Nel giorno della convocazione della Commissione Italiana Unesco, chiamata a dare il via libera nazionale all’inserimento dell’Arte dei Pizzaiuoli napoletani nella “Lista del patrimonio culturale immateriale dell’umanità”, è stata presentata e sfornata la prima pizza Napoletana Doc simbolo dell’Expo Milano 2015. La notizie è stata resa nota dalla Coldiretti e a realizzarla è stata l’antica pizzeria Brandi, dove la leggenda racconta che qui nel giugno del 1889 fu inventata la pizza Margherita. Creata dal genio del pizzaiolo e cuoco Raffaele Esposito, il quale fu invitato a corte del Palazzo di Capodimonte, residenza estiva della famiglia reale, per realizzare alla Regina Margherita di Savoia una delle sue pizze, tanto note in città. Lui per onorarla al meglio creò dunque la pizza Margherita, condita con pomodoro, mozzarella e basilico, i colori della bandiera italiana.

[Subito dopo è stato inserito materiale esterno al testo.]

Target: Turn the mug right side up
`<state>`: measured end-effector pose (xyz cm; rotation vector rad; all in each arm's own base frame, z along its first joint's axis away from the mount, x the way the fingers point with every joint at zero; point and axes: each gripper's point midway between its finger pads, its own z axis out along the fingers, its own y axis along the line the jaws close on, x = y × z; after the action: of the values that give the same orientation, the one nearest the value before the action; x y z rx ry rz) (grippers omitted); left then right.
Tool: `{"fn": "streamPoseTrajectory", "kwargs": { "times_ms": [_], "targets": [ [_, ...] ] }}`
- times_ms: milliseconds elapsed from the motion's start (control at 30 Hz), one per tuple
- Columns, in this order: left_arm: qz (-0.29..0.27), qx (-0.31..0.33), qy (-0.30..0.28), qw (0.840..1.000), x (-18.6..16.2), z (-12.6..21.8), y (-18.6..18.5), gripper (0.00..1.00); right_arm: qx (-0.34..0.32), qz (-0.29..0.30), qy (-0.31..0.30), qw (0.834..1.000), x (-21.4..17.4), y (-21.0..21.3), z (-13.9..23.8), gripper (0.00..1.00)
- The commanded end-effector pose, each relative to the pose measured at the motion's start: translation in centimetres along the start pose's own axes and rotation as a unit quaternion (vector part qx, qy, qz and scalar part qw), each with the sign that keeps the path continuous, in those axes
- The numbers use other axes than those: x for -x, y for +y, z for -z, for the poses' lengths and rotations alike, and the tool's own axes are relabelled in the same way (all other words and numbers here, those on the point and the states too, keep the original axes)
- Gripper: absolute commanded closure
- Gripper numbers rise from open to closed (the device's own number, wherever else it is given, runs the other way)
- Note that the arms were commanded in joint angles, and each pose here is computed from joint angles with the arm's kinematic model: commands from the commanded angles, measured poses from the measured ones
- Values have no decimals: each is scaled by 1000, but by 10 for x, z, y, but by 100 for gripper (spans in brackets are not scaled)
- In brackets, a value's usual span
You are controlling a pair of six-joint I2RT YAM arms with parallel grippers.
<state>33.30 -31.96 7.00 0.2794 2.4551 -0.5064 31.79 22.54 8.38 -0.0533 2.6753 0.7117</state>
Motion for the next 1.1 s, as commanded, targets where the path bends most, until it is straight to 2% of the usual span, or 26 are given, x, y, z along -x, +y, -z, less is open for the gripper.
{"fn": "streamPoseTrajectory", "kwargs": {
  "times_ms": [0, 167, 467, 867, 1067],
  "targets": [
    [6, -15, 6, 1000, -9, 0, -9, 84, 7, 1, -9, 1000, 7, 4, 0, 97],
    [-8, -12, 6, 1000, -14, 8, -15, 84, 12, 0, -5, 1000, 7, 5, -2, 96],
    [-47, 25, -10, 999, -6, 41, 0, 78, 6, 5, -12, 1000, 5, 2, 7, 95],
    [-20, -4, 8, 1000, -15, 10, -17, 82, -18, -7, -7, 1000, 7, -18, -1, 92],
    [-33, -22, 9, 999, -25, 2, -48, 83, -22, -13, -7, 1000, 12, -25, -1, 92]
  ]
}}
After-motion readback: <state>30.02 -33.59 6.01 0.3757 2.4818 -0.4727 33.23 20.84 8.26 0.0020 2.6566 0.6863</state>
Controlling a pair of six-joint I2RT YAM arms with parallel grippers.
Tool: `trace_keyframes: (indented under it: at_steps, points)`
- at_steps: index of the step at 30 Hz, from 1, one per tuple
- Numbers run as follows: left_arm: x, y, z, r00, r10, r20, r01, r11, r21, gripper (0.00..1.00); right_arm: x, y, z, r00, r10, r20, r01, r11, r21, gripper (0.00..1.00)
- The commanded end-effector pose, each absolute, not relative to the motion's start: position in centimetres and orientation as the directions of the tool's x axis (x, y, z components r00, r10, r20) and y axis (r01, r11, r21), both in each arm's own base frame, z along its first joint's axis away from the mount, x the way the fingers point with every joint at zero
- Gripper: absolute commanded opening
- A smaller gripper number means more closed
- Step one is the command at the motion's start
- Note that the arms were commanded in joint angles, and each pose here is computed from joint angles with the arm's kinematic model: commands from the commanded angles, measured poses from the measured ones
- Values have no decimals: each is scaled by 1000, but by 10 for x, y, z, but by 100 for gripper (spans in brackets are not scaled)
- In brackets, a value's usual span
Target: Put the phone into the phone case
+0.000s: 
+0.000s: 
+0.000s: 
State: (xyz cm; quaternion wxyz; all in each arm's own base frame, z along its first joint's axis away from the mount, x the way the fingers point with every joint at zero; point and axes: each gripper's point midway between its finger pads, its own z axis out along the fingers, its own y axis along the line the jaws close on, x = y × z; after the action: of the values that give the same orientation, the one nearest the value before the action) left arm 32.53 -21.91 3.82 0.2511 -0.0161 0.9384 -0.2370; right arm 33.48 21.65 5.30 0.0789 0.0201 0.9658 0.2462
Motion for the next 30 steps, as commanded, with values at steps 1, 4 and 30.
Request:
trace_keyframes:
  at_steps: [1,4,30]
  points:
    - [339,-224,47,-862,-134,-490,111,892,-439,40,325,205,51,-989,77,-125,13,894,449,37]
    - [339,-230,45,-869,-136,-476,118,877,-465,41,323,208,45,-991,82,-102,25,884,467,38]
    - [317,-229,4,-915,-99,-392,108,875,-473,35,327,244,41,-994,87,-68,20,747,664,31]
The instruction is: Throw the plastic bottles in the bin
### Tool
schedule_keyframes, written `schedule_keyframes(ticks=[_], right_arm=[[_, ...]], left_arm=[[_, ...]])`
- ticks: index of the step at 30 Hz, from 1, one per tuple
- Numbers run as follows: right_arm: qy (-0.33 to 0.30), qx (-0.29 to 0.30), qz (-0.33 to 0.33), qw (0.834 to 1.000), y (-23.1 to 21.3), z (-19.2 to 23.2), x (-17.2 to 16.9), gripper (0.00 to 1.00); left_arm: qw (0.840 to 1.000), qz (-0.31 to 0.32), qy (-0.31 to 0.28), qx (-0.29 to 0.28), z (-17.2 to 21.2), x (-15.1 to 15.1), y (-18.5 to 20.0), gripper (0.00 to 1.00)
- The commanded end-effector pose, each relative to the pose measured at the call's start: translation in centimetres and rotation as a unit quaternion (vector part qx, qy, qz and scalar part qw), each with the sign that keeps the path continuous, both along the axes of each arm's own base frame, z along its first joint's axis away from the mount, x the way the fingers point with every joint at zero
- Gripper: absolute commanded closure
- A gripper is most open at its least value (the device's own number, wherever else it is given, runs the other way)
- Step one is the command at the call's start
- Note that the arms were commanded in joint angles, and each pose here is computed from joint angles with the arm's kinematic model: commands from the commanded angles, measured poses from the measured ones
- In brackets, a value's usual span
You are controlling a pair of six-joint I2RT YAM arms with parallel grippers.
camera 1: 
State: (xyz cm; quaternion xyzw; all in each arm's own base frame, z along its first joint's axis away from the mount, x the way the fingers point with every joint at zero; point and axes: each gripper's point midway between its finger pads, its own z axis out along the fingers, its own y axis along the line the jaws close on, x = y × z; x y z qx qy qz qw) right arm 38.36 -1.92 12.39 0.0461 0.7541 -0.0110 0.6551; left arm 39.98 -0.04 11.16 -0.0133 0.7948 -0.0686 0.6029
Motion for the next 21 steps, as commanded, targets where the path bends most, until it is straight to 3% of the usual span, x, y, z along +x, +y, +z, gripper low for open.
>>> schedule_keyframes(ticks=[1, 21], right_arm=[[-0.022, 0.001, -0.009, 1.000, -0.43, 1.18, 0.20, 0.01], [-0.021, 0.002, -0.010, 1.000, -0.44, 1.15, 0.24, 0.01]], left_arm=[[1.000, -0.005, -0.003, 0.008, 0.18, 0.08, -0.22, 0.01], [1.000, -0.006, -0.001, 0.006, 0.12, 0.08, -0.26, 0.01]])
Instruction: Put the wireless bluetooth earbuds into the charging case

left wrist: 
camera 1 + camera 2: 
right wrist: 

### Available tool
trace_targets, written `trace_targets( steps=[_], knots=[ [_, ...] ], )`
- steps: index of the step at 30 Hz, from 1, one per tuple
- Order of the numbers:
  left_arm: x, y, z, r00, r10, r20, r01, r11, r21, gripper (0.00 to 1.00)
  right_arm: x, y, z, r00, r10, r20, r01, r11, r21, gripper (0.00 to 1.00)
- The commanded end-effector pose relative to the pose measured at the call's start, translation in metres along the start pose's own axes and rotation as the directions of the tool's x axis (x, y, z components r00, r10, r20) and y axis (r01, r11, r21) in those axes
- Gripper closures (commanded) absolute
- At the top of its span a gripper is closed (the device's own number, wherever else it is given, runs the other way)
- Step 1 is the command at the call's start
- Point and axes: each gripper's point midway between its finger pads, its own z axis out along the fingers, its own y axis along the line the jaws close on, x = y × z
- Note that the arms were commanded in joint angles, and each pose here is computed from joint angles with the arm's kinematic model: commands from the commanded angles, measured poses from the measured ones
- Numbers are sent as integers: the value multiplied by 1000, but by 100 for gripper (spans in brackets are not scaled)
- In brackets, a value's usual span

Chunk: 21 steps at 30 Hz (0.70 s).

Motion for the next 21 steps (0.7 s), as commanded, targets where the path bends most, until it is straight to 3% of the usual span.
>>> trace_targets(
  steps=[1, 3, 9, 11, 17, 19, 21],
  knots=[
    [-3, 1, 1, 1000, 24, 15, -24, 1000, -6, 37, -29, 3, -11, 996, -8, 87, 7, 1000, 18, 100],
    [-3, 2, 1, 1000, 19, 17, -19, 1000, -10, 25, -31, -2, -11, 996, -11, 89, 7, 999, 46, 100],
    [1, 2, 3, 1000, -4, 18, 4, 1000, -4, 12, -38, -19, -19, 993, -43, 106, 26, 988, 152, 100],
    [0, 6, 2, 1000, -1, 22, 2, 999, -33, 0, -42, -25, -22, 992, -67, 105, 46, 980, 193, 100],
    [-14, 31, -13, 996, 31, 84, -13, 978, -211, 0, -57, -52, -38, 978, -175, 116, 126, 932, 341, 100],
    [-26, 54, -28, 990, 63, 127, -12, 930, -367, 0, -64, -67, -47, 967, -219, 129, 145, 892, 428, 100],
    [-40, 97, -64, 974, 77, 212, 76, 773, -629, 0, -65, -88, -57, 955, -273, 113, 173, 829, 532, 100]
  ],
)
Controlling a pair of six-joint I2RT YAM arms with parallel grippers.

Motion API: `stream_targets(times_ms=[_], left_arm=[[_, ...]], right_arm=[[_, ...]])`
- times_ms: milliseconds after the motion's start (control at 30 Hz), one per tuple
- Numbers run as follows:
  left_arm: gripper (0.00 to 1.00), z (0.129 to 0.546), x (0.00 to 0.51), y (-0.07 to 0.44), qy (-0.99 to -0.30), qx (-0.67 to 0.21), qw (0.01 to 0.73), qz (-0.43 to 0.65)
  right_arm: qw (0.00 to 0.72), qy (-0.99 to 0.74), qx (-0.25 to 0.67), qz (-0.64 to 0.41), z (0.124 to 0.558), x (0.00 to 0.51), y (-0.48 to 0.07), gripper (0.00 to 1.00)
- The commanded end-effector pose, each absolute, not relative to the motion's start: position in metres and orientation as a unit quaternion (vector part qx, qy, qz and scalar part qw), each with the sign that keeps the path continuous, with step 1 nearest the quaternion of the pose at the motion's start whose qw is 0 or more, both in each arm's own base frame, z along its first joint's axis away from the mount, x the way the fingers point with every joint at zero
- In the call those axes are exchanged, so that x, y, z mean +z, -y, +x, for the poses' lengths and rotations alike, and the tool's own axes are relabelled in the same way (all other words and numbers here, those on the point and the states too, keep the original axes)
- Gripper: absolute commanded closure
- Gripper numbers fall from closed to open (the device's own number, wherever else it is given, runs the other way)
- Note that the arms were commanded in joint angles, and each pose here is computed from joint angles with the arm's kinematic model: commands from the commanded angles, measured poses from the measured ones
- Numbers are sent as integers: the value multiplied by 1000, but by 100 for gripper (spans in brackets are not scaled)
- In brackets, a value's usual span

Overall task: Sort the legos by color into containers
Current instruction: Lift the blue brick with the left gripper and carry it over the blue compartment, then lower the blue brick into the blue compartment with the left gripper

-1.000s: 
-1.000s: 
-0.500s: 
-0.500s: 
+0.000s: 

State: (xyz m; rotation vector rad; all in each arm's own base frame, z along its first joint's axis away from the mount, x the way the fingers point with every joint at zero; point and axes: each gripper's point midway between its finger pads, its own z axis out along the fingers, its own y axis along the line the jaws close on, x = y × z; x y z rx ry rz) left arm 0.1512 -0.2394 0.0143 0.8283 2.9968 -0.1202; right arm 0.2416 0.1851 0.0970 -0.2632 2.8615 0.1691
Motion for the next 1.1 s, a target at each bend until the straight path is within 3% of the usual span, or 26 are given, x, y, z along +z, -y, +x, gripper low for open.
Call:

Il mondo sta diventando troppo globale e di conseguenza stiamo perdendo la nostra identità, che va invece difesa, come osserva anche la Coldiretti, che ci ricorda che “la pizza simbolo dell’Expo Milano 2015 è stata realizzata con ingredienti napoletani ‘Doc’ come la ‘Mozzarella di Bufala Campana’, l’extravergine ‘Penisola Sorrentina’, il ‘Pomodoro San Marzano dell’Agro Sarnese- Nocerino’ e il ‘Pomodorino del piennolo del Vesuvio’, tutti rigorosamente a denominazione di origine protetta riconosciuti dall’Unione Europea. La pizza simbolo dell’Expo punta dunque alla valorizzazione dell’identità nazionale in una situazione in cui anche in Italia – precisa la Coldiretti – quasi due pizze su tre (63 per cento) sono ottenute da un mix di farina, pomodoro, mozzarelle e olio provenienti da migliaia di chilometri di distanza senza alcuna indicazione per i consumatori“.
Purtroppo sempre più spesso oggi viene servito un prodotto preparato con ingredienti proveniente da ogni angolo della terra ma non dalle terre campane, dal latte, al pomodoro, dall’olio, alla farina. “Un fiume di materia prima che ha purtroppo compromesso notevolmente l’originalità tricolore del prodotto servito ma anche le formidabili opportunità occupazionali che possono venire nell’agroalimentare nazionale, garantire l’origine nazionale degli ingredienti e le modalità di lavorazione significa difendere un pezzo della nostra storia, ma anche la sua distintività nei confronti della concorrenza sleale” – questo è quanto affermato dal presidente della Coldiretti Roberto Moncalvo.